A kitchen built around a single wall often fits in open plan solutions with a long side to decorate the kitchen decor. This is popular in apartments decorated in modern style, and then the decor is happy to be contemporary and very minimalist. In some cases, the single wall cooker is also suitable in a smaller and oblong kitchen space. If the single wall cooker in an open plan solution feels cool and empty, it can be complemented with a parallel divider / work surface of any kind in the room. This makes the single-walled kitchen more feels like an open corridor kitchen where the compartment can be used as a table and serving area.

Corridor cooker

A corridor cooker is built along two parallel walls. For those who really love cooking, this kitchen can be something to recommend! Here it is easy to place ho, cool and eat to make the workflow perfect. It's also easy to use all the surfaces in the kitchen, and get bigger workbenches for large kitchens.

The fully-built kitchen

In the article about types of kitchen here at we describe the open kitchen. The opposite is to have a built-in kitchen. Then all the walls of the kitchen room are filled with benches, cabinets and appliances. The big disadvantage of the built-in kitchen is that it's a closed space where it can be difficult to get fit for matro, and that there are many corners that like to steal space but do not give space. Anyone who wants to light up and open a built-in kitchen can advantageously either shape the kitchen into a U- or L-format kitchen, or alternatively expand the wall part between the overhead cupboard and countertop, or the entire wall over the worktop to an adjoining room.

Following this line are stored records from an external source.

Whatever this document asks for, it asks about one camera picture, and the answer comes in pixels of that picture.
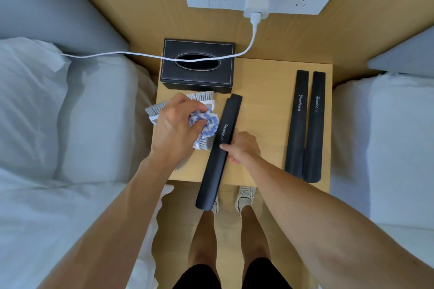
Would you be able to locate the person's right hand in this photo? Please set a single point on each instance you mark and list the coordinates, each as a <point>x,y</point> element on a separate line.
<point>245,148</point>

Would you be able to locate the person's left hand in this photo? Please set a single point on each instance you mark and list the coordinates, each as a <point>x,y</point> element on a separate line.
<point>173,133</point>

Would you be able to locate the white brush grey bristles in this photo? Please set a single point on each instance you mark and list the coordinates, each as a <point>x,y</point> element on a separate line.
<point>205,144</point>
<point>154,109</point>
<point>183,165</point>
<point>203,95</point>

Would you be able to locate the blue white striped cloth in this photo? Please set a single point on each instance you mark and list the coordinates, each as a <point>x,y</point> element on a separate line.
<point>210,123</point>

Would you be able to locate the long black shoe spoon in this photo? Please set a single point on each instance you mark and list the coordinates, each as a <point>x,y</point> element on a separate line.
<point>213,177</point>
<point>296,136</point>
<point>315,150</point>

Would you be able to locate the wooden nightstand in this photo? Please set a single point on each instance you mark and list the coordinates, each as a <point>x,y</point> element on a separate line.
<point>264,95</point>

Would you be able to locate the person's left forearm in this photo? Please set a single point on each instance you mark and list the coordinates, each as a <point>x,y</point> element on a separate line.
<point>108,231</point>

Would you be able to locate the person's right forearm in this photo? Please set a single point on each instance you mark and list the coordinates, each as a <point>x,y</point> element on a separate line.
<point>322,224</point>

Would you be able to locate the person's right white shoe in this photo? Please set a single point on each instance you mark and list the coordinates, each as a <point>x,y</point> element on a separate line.
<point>245,199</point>

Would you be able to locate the person's white shoe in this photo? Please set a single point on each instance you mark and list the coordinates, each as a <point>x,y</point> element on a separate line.
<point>245,199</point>
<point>215,206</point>

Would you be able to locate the person's left white shoe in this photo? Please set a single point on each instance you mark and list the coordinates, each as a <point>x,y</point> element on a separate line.
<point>215,206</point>

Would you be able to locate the person's right leg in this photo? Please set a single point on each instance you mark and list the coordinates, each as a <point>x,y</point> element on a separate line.
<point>254,238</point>

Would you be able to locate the person's leg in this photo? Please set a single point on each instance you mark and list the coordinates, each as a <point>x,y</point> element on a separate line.
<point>202,241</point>
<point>254,238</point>

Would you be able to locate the person's left leg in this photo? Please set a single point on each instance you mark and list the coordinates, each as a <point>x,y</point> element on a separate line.
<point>202,241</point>

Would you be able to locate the person's black shorts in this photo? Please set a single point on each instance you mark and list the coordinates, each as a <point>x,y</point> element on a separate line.
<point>264,275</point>

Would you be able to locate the black leather tissue box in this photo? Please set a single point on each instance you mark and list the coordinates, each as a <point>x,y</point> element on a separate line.
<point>169,75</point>

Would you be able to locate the white bed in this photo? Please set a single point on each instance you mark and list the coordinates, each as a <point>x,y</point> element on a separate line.
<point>390,150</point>
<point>101,123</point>

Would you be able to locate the white pillow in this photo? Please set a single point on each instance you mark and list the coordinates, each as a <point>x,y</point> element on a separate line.
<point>27,102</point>

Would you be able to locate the grey headboard cushion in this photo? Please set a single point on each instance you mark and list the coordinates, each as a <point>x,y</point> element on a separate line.
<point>51,1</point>
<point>407,58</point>

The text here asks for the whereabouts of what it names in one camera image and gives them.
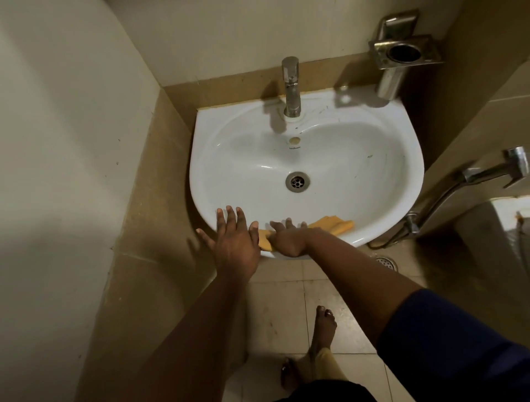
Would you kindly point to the steel wall tumbler holder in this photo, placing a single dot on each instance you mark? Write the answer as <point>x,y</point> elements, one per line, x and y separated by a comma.
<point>387,83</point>

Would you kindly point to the chrome sink faucet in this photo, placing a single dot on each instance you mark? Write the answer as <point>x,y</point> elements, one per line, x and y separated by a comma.
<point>292,95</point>

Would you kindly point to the person's right foot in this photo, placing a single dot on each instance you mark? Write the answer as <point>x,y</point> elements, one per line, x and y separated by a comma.
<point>324,329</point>

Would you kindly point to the steel sink drain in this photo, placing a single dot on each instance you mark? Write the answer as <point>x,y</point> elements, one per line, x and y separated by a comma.
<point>297,182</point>

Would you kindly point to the orange cleaning cloth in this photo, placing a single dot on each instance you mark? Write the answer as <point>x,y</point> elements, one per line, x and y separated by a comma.
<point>335,225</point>

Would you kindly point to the dark blue shirt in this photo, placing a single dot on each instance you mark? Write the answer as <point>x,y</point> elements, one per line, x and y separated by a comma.
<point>455,352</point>

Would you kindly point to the person's foot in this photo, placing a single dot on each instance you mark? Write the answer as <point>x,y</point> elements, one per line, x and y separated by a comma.
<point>288,374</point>
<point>324,329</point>

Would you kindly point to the white toilet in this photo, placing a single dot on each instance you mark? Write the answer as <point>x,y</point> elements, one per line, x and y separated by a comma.
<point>488,240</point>

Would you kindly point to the person's right hand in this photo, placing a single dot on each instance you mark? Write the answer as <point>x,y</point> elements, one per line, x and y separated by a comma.
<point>292,240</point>

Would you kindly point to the person's left foot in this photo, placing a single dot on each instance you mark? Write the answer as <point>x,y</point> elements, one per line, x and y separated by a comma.
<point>288,374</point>

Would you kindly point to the person's left forearm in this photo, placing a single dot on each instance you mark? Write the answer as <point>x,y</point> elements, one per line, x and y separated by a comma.
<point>194,348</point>

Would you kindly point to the person's right forearm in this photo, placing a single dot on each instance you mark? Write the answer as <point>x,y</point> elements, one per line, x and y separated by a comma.
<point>364,281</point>

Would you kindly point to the person's left hand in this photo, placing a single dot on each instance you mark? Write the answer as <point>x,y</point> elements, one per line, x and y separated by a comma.
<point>236,252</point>

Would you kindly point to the white ceramic sink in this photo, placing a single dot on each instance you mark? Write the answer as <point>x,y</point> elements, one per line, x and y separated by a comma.
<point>352,174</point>

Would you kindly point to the beige trousers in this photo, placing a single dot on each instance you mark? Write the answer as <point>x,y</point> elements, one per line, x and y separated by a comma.
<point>321,366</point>

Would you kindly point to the round steel floor drain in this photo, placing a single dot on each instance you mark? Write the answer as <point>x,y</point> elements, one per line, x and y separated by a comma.
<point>387,264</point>

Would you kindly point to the chrome wall valve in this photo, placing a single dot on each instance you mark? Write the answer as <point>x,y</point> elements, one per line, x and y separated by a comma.
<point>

Then the wall can serve as a place of eating for those who are to eat.

Natural limitations

In some houses, the kitchen has the shape it has and it's hard to change it with less than moving the entire kitchen elsewhere. This applies not least to the 70's corridor kitchens, but also square kitchen rooms in standard villas or open kitchen solutions. Often, a major change in shape becomes very expensive. But it is often possible to change in so far as the kitchen is aired in different ways, or provided with kitchen island, countertop or divider when desired. You can always find lovely solutions, for anyone who wishes.